Poverty and low wages are associated with informal jobs. Figure 2 shows that in the lower income group (40% of the income distribution) the proportion of informal jobs is 31.7% while in the highest 10% percentile, only 8% of workers have informal job contracts. In addition, those in the top ranking income group have an average income of R$ 2,744.30 (Brazilian Reais) and the poorest R$ 149.85 4. Self-employed people make up the highest proportion of workers with per capita average family income of less than half the minimum wage, over 32.1%, 28.6% and 25.8%, respectively. These categories present the lowest average incomes among the active population: R$ 272.60, R$ 355.10 and R$ 505.00, respectively, where the minimum wage reference is R$ 350.00. These data show that informal workers, in addition to having no access to legal occupational and social security benefits, earn less than those working in the formal sector 4.


Women are more affected by unemployment than men. In 2005, women accounted for almost 56% of the total unemployed population, with an unemployment rate of 13.6%, almost twice the 7.7% among men. Women also increased their presence in the EAP 16.

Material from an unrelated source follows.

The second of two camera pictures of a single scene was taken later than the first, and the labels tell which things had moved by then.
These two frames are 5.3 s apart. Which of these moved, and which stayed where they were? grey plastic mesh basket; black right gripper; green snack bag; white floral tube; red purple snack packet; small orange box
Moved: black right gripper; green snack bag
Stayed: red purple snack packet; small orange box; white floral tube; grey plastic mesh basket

One of the most striking aspects of the deterioration of work conditions is the persistent exploitation of child and adolescent labor, both in rural and urban areas. According to the Brazilian National Household Sample Survey (PNAD), 5.5 million children aged between 5 and 17 are in some form of paid employment. Most of these children (43.7%) are involved in the agricultural sector 4. Child labor is also common in informal street markets and in the worst kinds of labor markets involving commercial sexual exploitation, illegal drug selling trafficking 17.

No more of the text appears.